On appeal, Pirro and Flynn argue only that the district court erred in concluding that the statute of limitations expired before they filed their complaint. This court reviews “de novo a district court’s order granting a Rule 12(b)(6) motion to dismiss based on the statute of limitations.” Ray v. Maher, 662 F.3d 770, 772 (7th Cir. 2011). It is “irregular” to raise a statute of limitations defense in a 12(b)(6) motion, see Chicago Bldg. Design, P.C. v. Mongolian House, Inc., 770 F.3d 610, 613 (7th Cir. 2014), but doing so is fitting when “the allegations of the complaint itself set forth everything necessary to satisfy the affirmative defense.” Id. at 614 (internal citation omitted).

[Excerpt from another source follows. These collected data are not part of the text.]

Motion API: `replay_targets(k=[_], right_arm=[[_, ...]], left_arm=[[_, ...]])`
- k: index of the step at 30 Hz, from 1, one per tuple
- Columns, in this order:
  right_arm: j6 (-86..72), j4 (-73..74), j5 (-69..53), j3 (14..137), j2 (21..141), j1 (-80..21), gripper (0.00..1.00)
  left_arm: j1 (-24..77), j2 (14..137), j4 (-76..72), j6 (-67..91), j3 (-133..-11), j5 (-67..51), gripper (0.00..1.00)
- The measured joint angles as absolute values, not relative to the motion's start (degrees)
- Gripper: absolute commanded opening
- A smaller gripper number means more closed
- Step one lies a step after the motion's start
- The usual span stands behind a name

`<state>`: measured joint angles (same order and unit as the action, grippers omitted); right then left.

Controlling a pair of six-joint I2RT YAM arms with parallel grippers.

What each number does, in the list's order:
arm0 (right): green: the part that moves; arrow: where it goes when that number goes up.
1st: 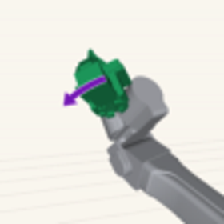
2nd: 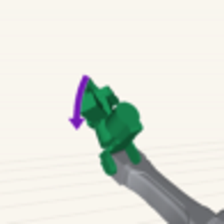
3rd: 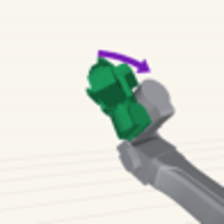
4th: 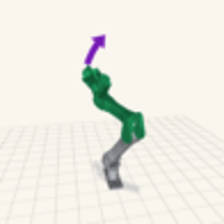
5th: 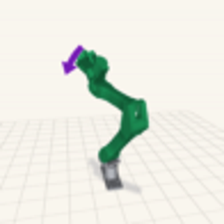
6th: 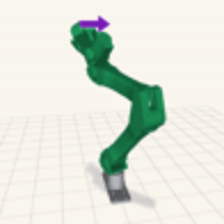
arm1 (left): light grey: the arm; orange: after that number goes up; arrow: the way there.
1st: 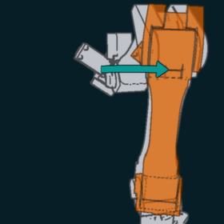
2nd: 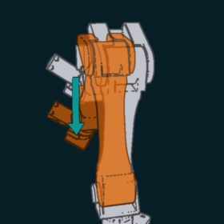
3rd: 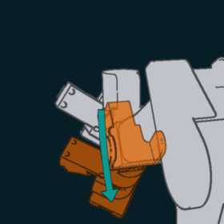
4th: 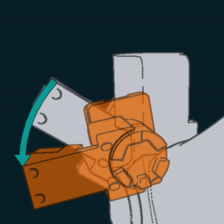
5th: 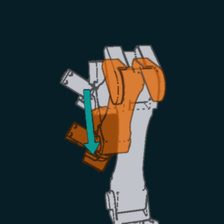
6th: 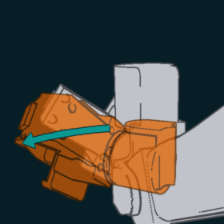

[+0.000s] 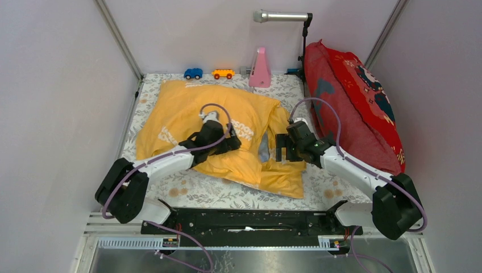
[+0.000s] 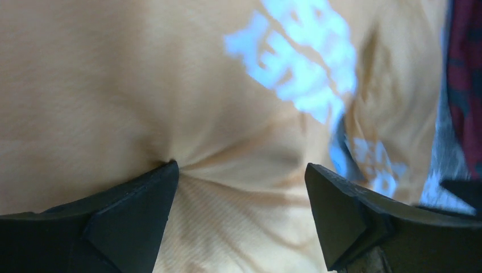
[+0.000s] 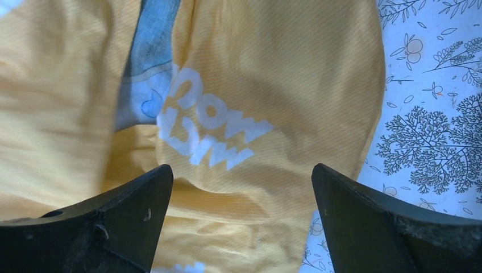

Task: Remove the pillowcase from the pillow

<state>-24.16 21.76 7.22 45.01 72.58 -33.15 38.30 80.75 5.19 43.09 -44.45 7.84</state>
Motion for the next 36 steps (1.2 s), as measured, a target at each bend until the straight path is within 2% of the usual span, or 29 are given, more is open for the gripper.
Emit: replay_targets(k=[4,7,12,15,21,24,26,30,33,36], right_arm=[[-24.12,21.26,8.05,44.71,73.45,-34.26,0.99],[-24.12,20.14,8.10,44.71,73.45,-35.88,0.99],[-24.12,19.77,8.08,44.86,73.49,-37.54,1.00],[-24.12,19.62,7.99,45.25,73.84,-38.02,0.99],[-24.23,18.35,8.12,45.91,74.41,-39.70,1.00],[-24.32,18.11,8.47,45.91,74.41,-40.16,0.99],[-24.45,17.52,9.04,45.87,74.39,-40.21,1.00],[-24.82,16.51,10.11,44.88,72.75,-40.21,1.00],[-25.26,15.97,10.85,43.66,70.43,-40.23,1.00],[-25.80,15.44,11.53,41.98,67.90,-40.25,1.00]], left_arm=[[27.14,78.65,0.43,46.94,-37.54,3.79,0.96],[21.19,69.89,4.58,48.47,-33.39,8.75,0.95],[20.84,55.46,14.11,47.33,-32.73,19.53,0.87],[26.70,53.80,18.55,44.73,-35.88,23.97,0.87],[49.78,63.24,22.39,35.62,-50.76,30.06,0.82],[56.73,72.29,24.93,31.55,-59.20,33.89,0.70],[58.39,78.28,26.30,29.93,-62.48,35.53,0.62],[59.00,87.79,29.10,27.73,-63.40,35.64,0.57],[58.85,90.24,29.47,26.61,-62.22,33.89,0.54],[58.30,90.85,28.91,26.13,-62.11,32.69,0.44]])
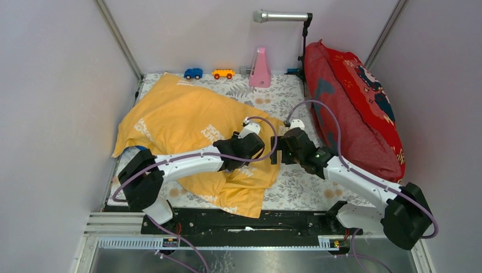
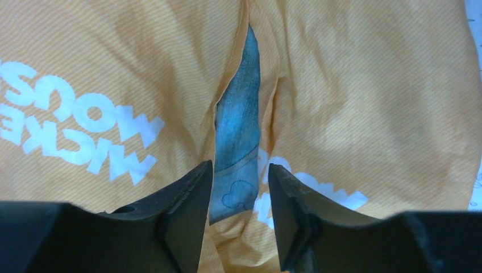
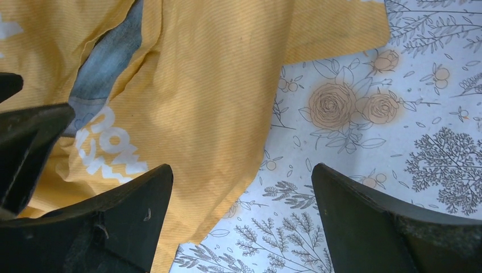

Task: Remove the pillowcase from the pillow

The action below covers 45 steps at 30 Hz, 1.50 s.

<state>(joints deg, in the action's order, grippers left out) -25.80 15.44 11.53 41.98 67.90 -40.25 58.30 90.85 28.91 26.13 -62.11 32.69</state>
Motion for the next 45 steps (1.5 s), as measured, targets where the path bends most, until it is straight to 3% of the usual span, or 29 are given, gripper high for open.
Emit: replay_targets(k=[12,16,20,45], right_arm=[[-26.46,14.46,13.08,38.26,60.18,-40.25,1.00],[-26.44,14.24,13.08,38.22,59.57,-40.25,1.00],[-26.44,14.24,13.04,38.20,59.94,-40.25,1.00],[-26.44,13.41,12.91,38.17,61.34,-40.25,1.00]], left_arm=[[52.01,100.49,27.29,25.89,-62.26,31.75,0.41],[51.37,102.26,27.27,25.87,-63.00,32.16,0.32],[51.09,103.57,26.81,25.76,-63.79,32.60,0.30],[45.47,99.85,22.61,26.35,-62.41,25.30,0.26]])
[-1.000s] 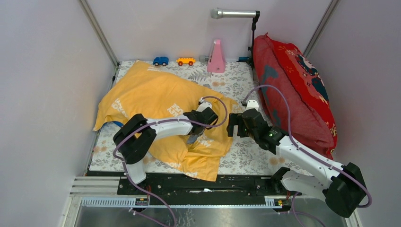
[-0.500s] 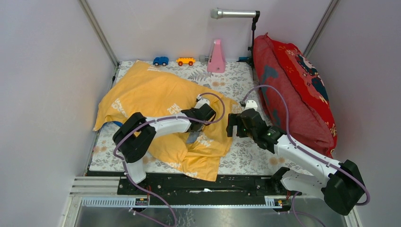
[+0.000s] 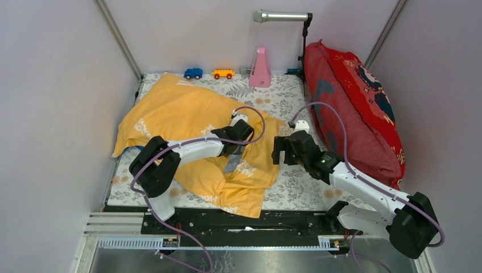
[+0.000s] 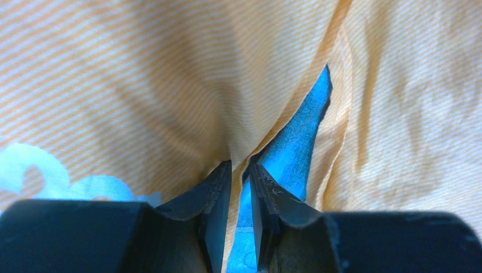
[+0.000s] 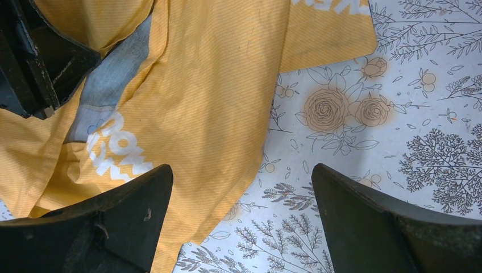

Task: Remove the pillowcase from the pillow

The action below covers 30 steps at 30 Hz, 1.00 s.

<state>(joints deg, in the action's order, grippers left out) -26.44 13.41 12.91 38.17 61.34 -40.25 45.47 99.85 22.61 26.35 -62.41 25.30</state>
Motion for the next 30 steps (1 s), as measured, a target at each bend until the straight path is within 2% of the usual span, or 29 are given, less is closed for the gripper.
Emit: replay_targets(k=[11,15,16,23,30], right_arm=[[-26.44,13.41,12.88,38.17,61.73,-40.25,1.00],[-26.41,13.41,12.88,38.17,61.78,-40.25,1.00],[-26.41,13.41,12.88,38.17,61.78,-40.25,0.99],[-26.41,13.17,12.45,38.17,62.76,-40.25,1.00],[-26.74,10.68,8.67,38.63,68.31,-40.27,1.00]], left_arm=[[45.47,102.54,22.74,26.15,-62.50,23.94,0.20],[45.60,103.94,23.07,26.39,-62.92,25.56,0.02],[45.65,103.94,23.07,26.59,-62.96,25.80,0.00],[45.65,102.59,24.67,26.57,-62.96,25.98,0.00],[45.65,89.25,27.33,26.57,-62.98,23.97,0.00]])
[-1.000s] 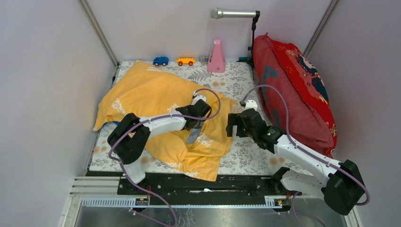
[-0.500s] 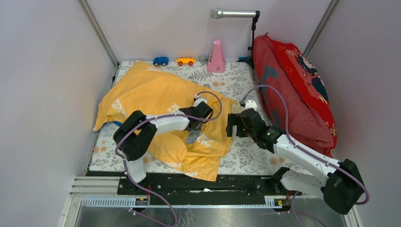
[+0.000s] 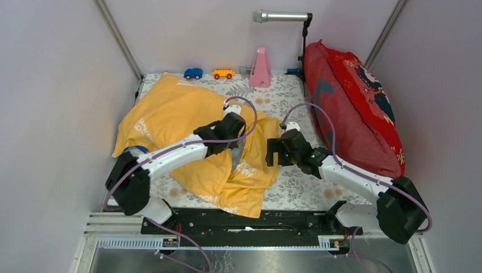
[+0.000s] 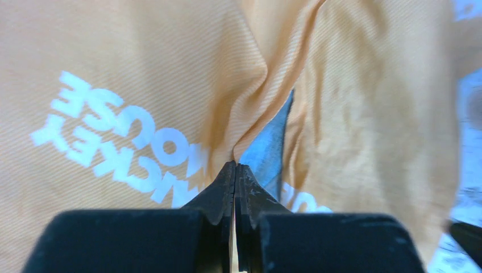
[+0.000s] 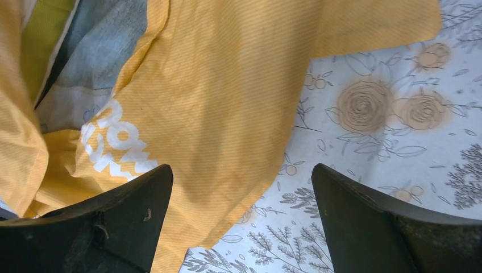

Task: Remove the pillowcase from the pillow

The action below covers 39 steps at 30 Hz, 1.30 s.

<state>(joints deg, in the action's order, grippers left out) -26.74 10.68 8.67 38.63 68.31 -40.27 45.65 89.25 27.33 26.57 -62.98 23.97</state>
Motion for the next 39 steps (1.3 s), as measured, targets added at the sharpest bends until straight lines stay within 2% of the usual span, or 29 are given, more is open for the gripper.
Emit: replay_targets(k=[4,14,20,27,31,35,37,39], right_arm=[[-26.87,9.23,6.07,40.25,72.93,-40.66,1.00],[-29.43,1.80,1.23,45.80,81.60,-41.91,0.98],[-38.85,-9.52,-2.00,46.04,86.08,-42.22,0.94],[-52.18,-18.87,4.05,48.75,93.84,-46.13,0.96],[-60.34,-24.03,6.44,51.94,100.07,-47.51,0.94],[-65.28,-26.20,9.39,54.83,105.16,-48.75,0.90],[-67.26,-27.20,10.07,55.99,107.22,-49.39,0.82],[-68.73,-28.62,10.46,57.19,109.45,-49.76,0.65]], left_arm=[[45.65,82.56,27.51,26.59,-63.37,22.85,0.00],[45.65,76.14,31.73,27.05,-64.20,22.15,0.00],[45.65,72.53,33.87,27.07,-67.26,22.17,0.00],[45.65,71.72,35.35,26.96,-70.78,19.88,0.00],[45.65,71.72,37.04,26.87,-72.62,19.68,0.00],[45.45,71.61,38.15,26.81,-73.67,19.70,0.00],[45.32,71.46,38.70,26.81,-73.89,19.70,0.00],[45.06,71.13,39.35,26.81,-73.89,19.70,0.00]])
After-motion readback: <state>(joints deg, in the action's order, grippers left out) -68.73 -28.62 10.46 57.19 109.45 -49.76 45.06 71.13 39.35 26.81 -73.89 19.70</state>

Although the parties agree that the statute of limitations for § 1983 claims in Illinois is two years, 735 ILCS 5/13-202; Lewis v. City of Chicago, 914 F.3d 472, 478 (7th Cir. 2019), the appellants contend that their claims did not accrue until the Illinois Supreme Court decided that the SAFE unit violated 55 ILCS 5/3-9005(b). In their view, only that ruling “fully determined,” “finally determined,” or “truly perfected” their right to seek relief, thus starting the two-year clock. This argument is mistaken. No. 18-2590 Page 4

A claim under § 1983 for the violation of a federal law accrues “when a plaintiff knows the fact and the cause of an injury.” Amin Ijbara Equity Corp. v.